Give back, unaltered, the lines from the one with "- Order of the" to the end of the material, omitting pictures.
>>>>>
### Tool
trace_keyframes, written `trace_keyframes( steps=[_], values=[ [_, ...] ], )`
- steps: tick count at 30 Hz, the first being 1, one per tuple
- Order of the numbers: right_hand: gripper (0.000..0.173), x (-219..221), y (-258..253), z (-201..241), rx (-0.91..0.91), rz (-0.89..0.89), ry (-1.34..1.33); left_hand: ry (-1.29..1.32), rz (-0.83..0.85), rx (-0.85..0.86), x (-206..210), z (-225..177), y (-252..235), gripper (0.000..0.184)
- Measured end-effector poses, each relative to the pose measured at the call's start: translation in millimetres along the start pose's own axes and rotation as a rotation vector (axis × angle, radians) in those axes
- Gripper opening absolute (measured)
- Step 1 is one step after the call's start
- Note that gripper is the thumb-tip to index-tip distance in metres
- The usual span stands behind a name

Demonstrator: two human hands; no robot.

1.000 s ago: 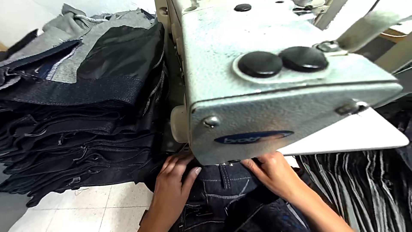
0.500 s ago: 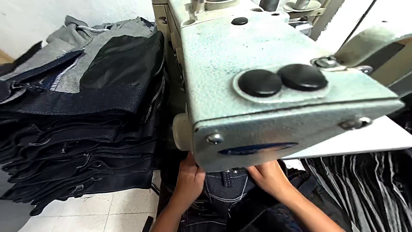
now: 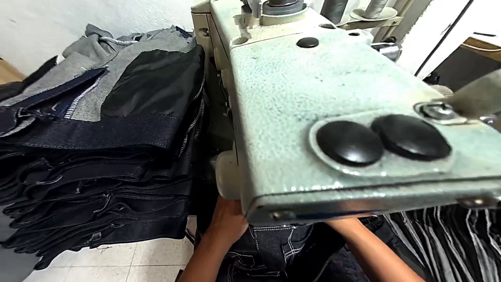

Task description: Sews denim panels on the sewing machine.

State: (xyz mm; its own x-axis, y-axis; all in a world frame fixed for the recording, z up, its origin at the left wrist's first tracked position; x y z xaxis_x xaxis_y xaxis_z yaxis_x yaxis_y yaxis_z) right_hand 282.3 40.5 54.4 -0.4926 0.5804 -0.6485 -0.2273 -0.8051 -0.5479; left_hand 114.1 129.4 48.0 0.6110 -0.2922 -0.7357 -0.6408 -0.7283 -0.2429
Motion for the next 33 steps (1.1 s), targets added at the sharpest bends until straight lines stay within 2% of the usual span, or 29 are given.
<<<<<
Output below:
- Order of the numbers: right_hand: gripper (0.000..0.173), x (-219..221), y (-258..253), z (-201..241), rx (-0.91..0.91), rz (-0.89..0.89), ry (-1.34..1.33); left_hand: ry (-1.29..1.32), rz (-0.83..0.85), rx (-0.85..0.86), x (-206..210), z (-225..177), y (-252..235), gripper (0.000..0.184)
- Measured end-effector poses, each relative to the pose measured at the call's start: translation in millimetres along the start pose's own axes and rotation as a rotation vector (axis × angle, radians) in those axes
- Gripper opening absolute (measured)
- Step 1 is one step after the call's start
- Note that gripper is the thumb-tip to index-tip distance in metres
- The usual span stands behind a name

Demonstrator: two human hands; no robot.

1.000 s ago: 
0.500 s ago: 
now: 

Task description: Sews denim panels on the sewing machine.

State: (xyz mm; its own x-axis, y-axis; all in a world frame fixed for the recording, z up, its origin at the left wrist's first tracked position; x y z xaxis_x xaxis_y xaxis_z yaxis_x yaxis_y yaxis_z) right_hand 282.3 40.5 54.4 -0.4926 0.5804 -0.6485 -0.2273 -0.8051 -0.5479; left_hand 114.1 129.4 48.0 0.6110 -0.2922 -0.7357 -0.6408 -0.7283 -0.2429
Motion for the next 33 steps (1.1 s), targets added at the sharpest bends until straight lines stay within 2% of the usual span, or 29 are given.

There is nothing more to the output.